Nov. 24, 2005
Dear Adams family,
The book atop the stack on my reading table offers this challenge: Go 24 hours without complaining about anything. Go ahead and try. Few people can do it, the author says. We have to complain about something to someone -- often to the people we love the most. And the people we love the most are the people we complain about the most -- even if only to ourselves.
Today we stop complaining for awhile to say thanks for all the goodness in our lives. For the dreams we have harvested, for our peculiar and beloved families, for the friends who encourage us, for the soulfulness in our lives.
But we also ought to give thanks for the rest of life, for the parts that don't seem so pleasing.
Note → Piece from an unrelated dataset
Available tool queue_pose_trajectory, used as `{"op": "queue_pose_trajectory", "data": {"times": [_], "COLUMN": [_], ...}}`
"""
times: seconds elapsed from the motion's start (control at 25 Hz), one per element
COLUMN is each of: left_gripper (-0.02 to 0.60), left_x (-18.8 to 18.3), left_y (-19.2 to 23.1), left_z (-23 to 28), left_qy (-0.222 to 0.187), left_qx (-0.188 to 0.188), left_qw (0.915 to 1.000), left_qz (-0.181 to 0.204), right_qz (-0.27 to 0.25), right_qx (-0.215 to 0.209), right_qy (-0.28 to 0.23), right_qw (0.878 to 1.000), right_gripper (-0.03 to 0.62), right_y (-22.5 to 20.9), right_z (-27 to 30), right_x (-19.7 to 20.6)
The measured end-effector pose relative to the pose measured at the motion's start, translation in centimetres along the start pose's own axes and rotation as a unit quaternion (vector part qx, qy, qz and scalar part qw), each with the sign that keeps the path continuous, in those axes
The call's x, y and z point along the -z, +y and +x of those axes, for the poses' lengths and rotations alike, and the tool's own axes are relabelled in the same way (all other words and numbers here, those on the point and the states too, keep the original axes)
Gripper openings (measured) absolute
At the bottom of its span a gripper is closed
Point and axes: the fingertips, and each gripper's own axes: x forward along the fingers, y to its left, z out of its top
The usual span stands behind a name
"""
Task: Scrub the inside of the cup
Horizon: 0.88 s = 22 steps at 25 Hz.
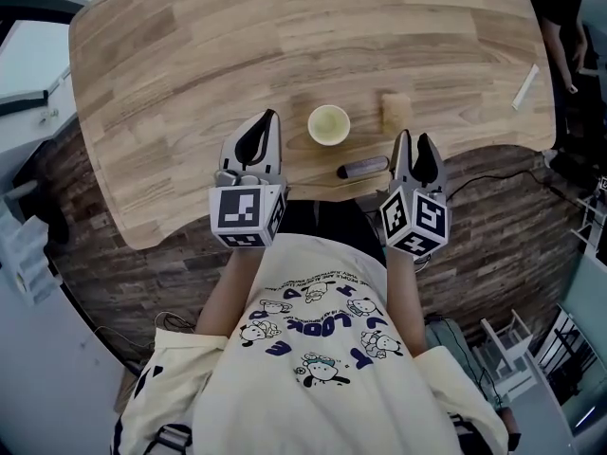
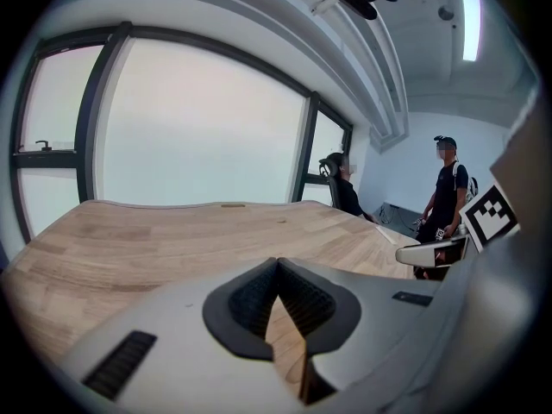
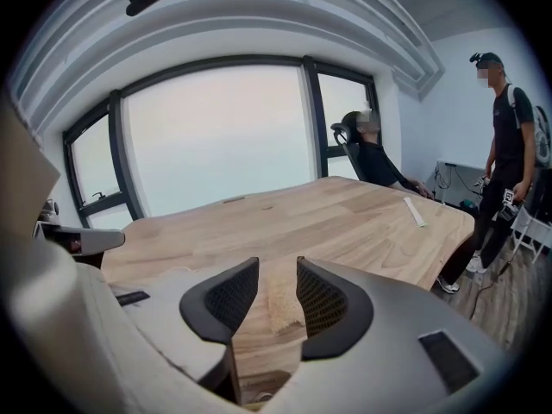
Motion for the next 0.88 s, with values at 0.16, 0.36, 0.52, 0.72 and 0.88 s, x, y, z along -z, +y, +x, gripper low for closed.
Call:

They're essential to life, too, and illuminate our way in ways the rest cannot.
In his poem "The Guest House," Rumi writes:
"This being human is a guest house.
Every morning a new arrival.
A joy, a depression, a meanness,
some momentary awareness comes
as an unexpected visitor.
Welcome and entertain them all!
Even if they're a crowd of sorrows,
who violently sweep your house
empty of its furniture,
still, treat each guest honorably.
He may be clearing you out
for some new delight.
The dark thought, the shame, the malice,
meet them at the door laughing, and invite them in.
Be grateful for whoever comes,
because each has been sent
as a guide from beyond."
Lost in a wilderness of Porches and ceaseless Southern California sun many years ago, I at times despaired. But the realization that I was lost reflected back to me day after day, made me begin looking for my way back home. And it was your family, each one so accepting of the nine others, who always met me at the door laughing and invited me in. You pointed me in the direction of a truth discovered later on: That I did not love and accept myself without conditions.
Learning to love yourself, other people and life without complaint and conditions are the requirements of sainthood. Most of us have only an inkling of life in that state.
This is my inkling: Once these fundamental understandings have been ascertained, jewels beckon from all the corners of your vision. What you've been missing can be seen. The great mystery calls your name.
Giving thanks today is a prayer to the mystery of love without beginning and without end. Amen.
Love, Sam
Sam Blackwell is managing editor of the Southeast Missourian.